The first six volumes of the 2014 project are available in both e-formats and print. Get free shipping with code FM303 (until April 10th).

~ * ~ 

What's your definition of a hero? What about an antihero? Which do you prefer to read about? Which do you find it easier to relate to? Which is harder for you to write?

Thanks for joining the 2014: A Year In Stories conversation, and happy A-to-Z-ing!


  1. I like Stephen's definition of hero and anti-hero. A hero that is flawed is good in real life, but sometimes I want good literature to inspire me, and that's when I go for the kinds of stories with heroes and heroines who can fit into this definition that Stephen speaks of.

  2. Loved reading different ideas about hero and anti-hero. I love reading more about anti-heros though :)

  3. I don't give labels to my characters. The only time I had to was for a screen writing class. There's been so much conversation lately about heros and alpha vs beta that I'm totally confused.

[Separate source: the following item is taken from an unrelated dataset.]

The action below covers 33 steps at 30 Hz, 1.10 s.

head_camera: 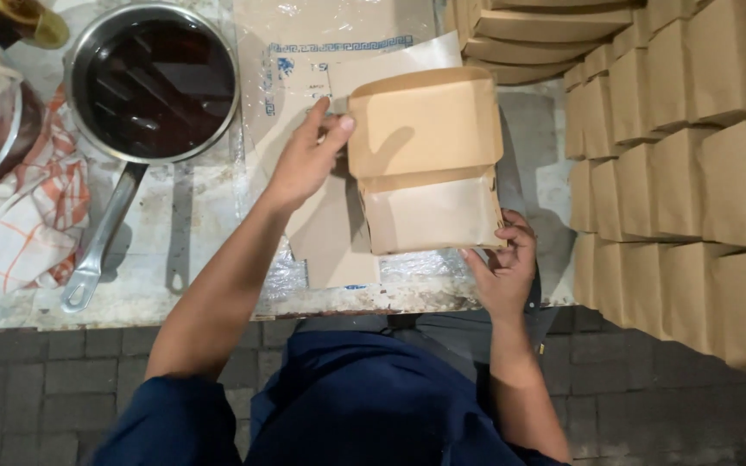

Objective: Folding flat cardboard boxes into shape and inserting paper liners into them.

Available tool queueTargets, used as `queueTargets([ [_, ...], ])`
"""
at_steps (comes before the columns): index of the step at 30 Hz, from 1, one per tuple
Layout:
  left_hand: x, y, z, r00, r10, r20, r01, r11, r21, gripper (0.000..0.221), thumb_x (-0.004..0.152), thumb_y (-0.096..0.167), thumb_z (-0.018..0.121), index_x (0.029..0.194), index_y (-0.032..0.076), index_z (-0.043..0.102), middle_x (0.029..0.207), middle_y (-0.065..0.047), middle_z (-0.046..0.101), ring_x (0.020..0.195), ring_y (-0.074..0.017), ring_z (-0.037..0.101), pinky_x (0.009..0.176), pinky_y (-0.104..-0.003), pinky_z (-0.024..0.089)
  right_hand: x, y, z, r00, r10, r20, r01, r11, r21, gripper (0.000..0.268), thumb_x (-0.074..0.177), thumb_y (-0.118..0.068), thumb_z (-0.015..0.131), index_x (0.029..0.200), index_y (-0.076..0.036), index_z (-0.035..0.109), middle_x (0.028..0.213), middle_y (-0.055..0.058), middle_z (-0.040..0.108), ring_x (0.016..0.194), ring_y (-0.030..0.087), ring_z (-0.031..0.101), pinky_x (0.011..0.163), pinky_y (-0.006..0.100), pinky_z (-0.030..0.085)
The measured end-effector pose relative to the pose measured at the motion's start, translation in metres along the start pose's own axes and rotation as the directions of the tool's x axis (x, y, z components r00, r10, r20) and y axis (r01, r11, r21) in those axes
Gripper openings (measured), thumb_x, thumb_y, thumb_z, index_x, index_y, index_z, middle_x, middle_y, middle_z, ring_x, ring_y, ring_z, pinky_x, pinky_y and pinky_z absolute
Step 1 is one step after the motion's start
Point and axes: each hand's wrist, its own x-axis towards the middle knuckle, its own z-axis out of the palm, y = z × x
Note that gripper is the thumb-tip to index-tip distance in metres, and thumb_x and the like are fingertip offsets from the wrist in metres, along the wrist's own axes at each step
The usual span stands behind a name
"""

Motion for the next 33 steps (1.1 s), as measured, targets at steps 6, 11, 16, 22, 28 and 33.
queueTargets([
  [6, -0.017, 0.019, 0.013, 0.945, 0.232, 0.232, -0.142, 0.927, -0.346, 0.074, 0.090, -0.002, 0.067, 0.153, 0.004, 0.027, 0.149, -0.021, 0.041, 0.118, -0.0270, 0.057, 0.092, -0.040, 0.058, 0.014, -0.003, -0.033, 1.000, 0.000, 0.018, 0.001, 0.999, -0.038, 0.047, 0.081, 0.011, 0.073, 0.117, -0.001, 0.047, 0.139, 0.014, 0.040, 0.129, 0.031, 0.052, 0.098, 0.037, 0.054],
  [11, -0.053, 0.015, 0.042, 0.722, 0.587, 0.366, -0.615, 0.787, -0.048, 0.049, 0.078, -0.002, 0.068, 0.126, -0.001, 0.061, 0.125, -0.025, 0.063, 0.114, -0.0422, 0.062, 0.097, -0.055, 0.052, 0.044, -0.032, -0.031, 0.997, 0.062, -0.054, -0.065, 0.996, -0.055, 0.072, 0.077, 0.003, 0.080, 0.135, -0.001, 0.037, 0.130, 0.015, 0.052, 0.121, 0.028, 0.056, 0.098, 0.040, 0.053],
  [16, -0.079, -0.015, 0.081, 0.655, 0.740, 0.154, -0.756, 0.646, 0.107, 0.047, 0.074, 0.004, 0.075, 0.120, 0.002, 0.066, 0.116, -0.020, 0.069, 0.108, -0.0405, 0.066, 0.094, -0.057, 0.054, 0.059, -0.020, -0.007, 0.983, -0.013, -0.181, 0.024, 0.998, 0.060, 0.056, 0.083, -0.002, 0.079, 0.114, -0.006, 0.033, 0.122, 0.016, 0.046, 0.113, 0.031, 0.059, 0.098, 0.045, 0.054],
  [22, -0.088, -0.018, 0.108, 0.801, 0.571, -0.179, -0.556, 0.821, 0.130, 0.058, 0.070, 0.002, 0.080, 0.124, 0.001, 0.061, 0.106, -0.019, 0.070, 0.094, -0.0351, 0.070, 0.075, -0.042, 0.062, 0.036, -0.039, 0.048, 0.938, -0.345, 0.042, 0.343, 0.938, 0.043, 0.064, 0.068, -0.045, 0.089, 0.106, -0.006, 0.055, 0.156, 0.017, 0.022, 0.152, 0.035, 0.011, 0.123, 0.050, 0.012],
  [28, -0.094, -0.010, 0.110, 0.871, 0.463, -0.162, -0.469, 0.883, -0.003, 0.062, 0.066, 0.001, 0.080, 0.125, 0.000, 0.059, 0.108, -0.022, 0.068, 0.095, -0.0386, 0.070, 0.069, -0.044, 0.063, 0.031, -0.055, 0.046, 0.927, -0.337, 0.167, 0.372, 0.887, -0.273, 0.020, 0.089, -0.014, 0.073, 0.108, -0.009, 0.070, 0.144, 0.020, 0.042, 0.147, 0.043, 0.022, 0.119, 0.052, 0.022],
  [33, -0.096, -0.006, 0.110, 0.877, 0.434, -0.207, -0.443, 0.896, -0.001, 0.060, 0.068, 0.002, 0.081, 0.124, 0.001, 0.059, 0.106, -0.020, 0.069, 0.094, -0.0371, 0.070, 0.069, -0.043, 0.063, 0.037, -0.074, 0.054, 0.946, -0.285, 0.154, 0.322, 0.882, -0.345, 0.018, 0.089, -0.012, 0.073, 0.107, -0.011, 0.074, 0.138, 0.019, 0.046, 0.141, 0.045, 0.033, 0.115, 0.051, 0.034],
])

  4. Great post, Guilie. Nice to see the assortment of writers and read their thoughts. That movie with Kevin Bacon, yeah, I don't remember the name either, but it made me cringe. Don't ever want to watch another one like it. Definitely an anti-anything.

  5. I'm with Gay, I like my hero flawed...a enjoy a great baddie!
    Loving the A to Z Challenge Maggie@expatbrazil.

  6. I also agree with Gay. I like to write and read about characters who have flaws because real people have flaws. Just because he or she is a hero/heroine doesn't mean they have to be perfect. I love the heroes that are less than perfect but always fight for what's right.